“Developers have won their appeal to build on the so-called Topsham Gap.
Now opponents are worried about a “domino effect” that could lead to more developments.
Hundreds of local people attended a planning inquiry to voice their opposition to plans for a 60-bed care home, plus more than 100 homes for over-55s.
Critics said the development would swallow up green belt land between the city and old port of Topsham.
The Planning Inspectorate has now decided that Exeter City Council was wrong to turn down the application by Waddeton Park Ltd.
The council has six weeks to make a further appeal to the High Court.
Earlier this year hundreds of protesters joined the battle over plans to build on green space separating Exeter and Topsham during a crucial public inquiry.
Banner-waving protesters made their feelings known at the start of the inquiry over proposals to develop land known as the Topsham Gap.
It followed Exeter City Council’s failure to determine Waddeton Park’s plans to build a 60-bed care home and more than 100 homes on fields next to Topsham Rugby Club.
The developer says it would provide “much-needed” housing for the area’s ageing population.
But campaign group, Save the Topsham Gap, claimed the town has its own identity and the “gap” is the last piece of land physically separating it from the city.
Organiser Lily Neal, 56, of The Topsham Bookshop, said:”It seems to come down to tough luck Topsham”
“The inspector has accepted all the developers’ arguments and are only hope was that he would accept the idea of more harm than benefit – but he hasn’t
“He says it would only cause modest harm.
“The council have six weeks to appeal but I have my doubts i it is expensive and its is the ratepayers of all of Exeter who would have to pay.

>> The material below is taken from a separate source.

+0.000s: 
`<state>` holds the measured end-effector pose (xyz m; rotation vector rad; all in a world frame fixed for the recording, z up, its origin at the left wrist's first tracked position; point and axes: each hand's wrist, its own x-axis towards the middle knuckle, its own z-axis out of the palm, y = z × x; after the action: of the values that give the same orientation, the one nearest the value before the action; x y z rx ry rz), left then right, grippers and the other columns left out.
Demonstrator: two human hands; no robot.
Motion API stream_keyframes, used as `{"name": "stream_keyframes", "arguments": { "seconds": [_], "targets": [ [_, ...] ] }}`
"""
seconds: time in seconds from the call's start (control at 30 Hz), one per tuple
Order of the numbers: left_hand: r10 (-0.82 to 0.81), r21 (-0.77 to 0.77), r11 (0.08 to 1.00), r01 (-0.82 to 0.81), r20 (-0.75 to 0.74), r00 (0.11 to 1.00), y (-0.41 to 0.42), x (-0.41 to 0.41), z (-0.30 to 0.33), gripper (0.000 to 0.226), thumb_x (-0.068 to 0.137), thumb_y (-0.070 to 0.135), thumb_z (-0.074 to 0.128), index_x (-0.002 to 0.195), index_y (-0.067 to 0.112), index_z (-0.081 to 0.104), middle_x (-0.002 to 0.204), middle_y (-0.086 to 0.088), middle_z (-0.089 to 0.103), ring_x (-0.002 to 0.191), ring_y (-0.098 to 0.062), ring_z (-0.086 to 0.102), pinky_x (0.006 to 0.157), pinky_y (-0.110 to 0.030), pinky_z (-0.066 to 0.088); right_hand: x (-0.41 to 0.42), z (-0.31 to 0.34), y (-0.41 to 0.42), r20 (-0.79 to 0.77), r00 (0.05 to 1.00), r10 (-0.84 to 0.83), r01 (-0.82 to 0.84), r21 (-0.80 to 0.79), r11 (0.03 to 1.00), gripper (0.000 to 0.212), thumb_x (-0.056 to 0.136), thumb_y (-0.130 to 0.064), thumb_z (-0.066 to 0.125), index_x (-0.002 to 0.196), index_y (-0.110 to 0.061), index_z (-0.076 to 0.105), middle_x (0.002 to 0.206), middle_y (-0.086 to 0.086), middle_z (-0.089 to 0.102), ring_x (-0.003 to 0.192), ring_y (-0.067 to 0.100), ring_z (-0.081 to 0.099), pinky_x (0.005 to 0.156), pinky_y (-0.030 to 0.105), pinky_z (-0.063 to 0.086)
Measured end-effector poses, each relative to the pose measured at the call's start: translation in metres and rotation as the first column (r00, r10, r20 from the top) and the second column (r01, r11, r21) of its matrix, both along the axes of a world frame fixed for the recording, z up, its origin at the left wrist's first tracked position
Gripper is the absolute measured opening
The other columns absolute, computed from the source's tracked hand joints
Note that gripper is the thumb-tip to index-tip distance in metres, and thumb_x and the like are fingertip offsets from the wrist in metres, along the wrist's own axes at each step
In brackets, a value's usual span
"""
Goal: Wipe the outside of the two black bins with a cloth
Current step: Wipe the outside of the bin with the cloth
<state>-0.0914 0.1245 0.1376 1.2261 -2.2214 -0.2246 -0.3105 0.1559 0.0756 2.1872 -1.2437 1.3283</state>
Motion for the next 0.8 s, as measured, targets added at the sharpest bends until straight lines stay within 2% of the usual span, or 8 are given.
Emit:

“I have to say I am worried about a possible domino effect – what’s next?”
Campaigners were anxious stop Topsham becoming just one more suburb of Exeter and retain its distinct, independent and unique identity.”
The proposals go against the council’s local plan, which designated the site a strategic “green wedge” not suitable for development.
Planning inspectorate Jonathan Bore had said he would determine the plans based on the need for additional housing in the city, and the effect on Exeter and the landscape.